Her voice sometimes halting with emotion, Pavlin called his book “uncannily relevant to America in 2025.”
Winners of the other categories:
— Matar's contrasting narratives of three Libyans living in London won for fiction, with finalists including Percival Everett's "James," winner of the National Book Award and the Kirkus Prize.
— Adam Higginbotham’s “Challenger: A True Story of Heroism and Disaster on the Edge of Space” won for nonfiction.
— Carson's collection “Wrong Norma” won poetry.
— Cynthia Carr’s “Candy Darling: Dreamer, Icon, Superstar" won for biography
— Hanif Abdurraqib's “There’s Always This Year: On Basketball and Ascension” won for criticism
— Pedro Lemebel's “A Last Supper of Queer Apostles,” translated from the Spanish by Gwendolyn Harper, won for a work in translation.

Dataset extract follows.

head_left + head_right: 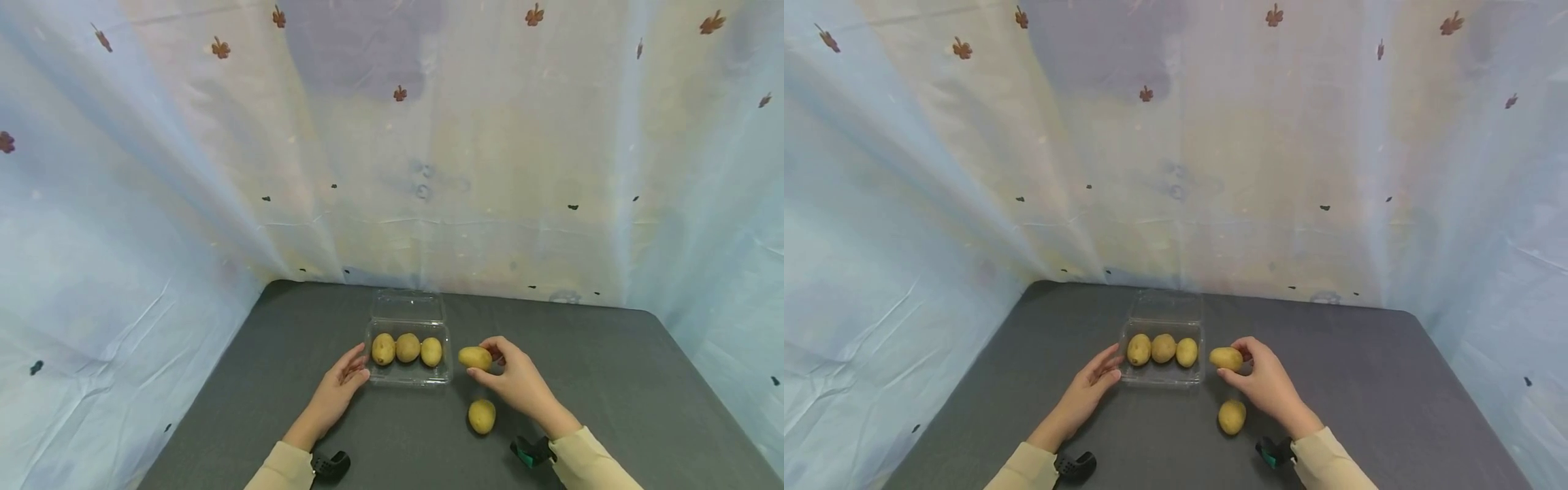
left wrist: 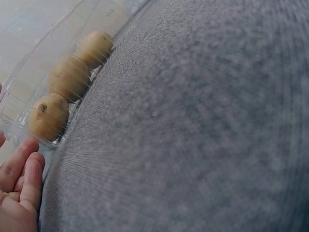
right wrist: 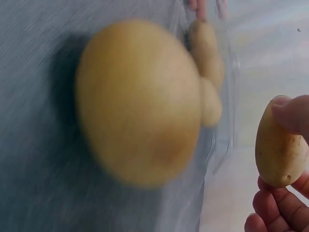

— Tessa Hulls' “Feeding Ghosts: A Graphic Memoir” won the John Leonard Prize for best debut book. Leonard, a renowned critic who died in 2008, helped found the NBCC in 1974.
Honorary awards were presented to “The House On Mango Street” author Sandra Cisneros, the Black-owned publisher Third World Press, critic Lauren Michele Jackson and author-educator Lori Lynn Turner. Maxine Hong Kingston, whose classic “The Woman Warrior” received an NBCC award in 1977, was a keynote speaker.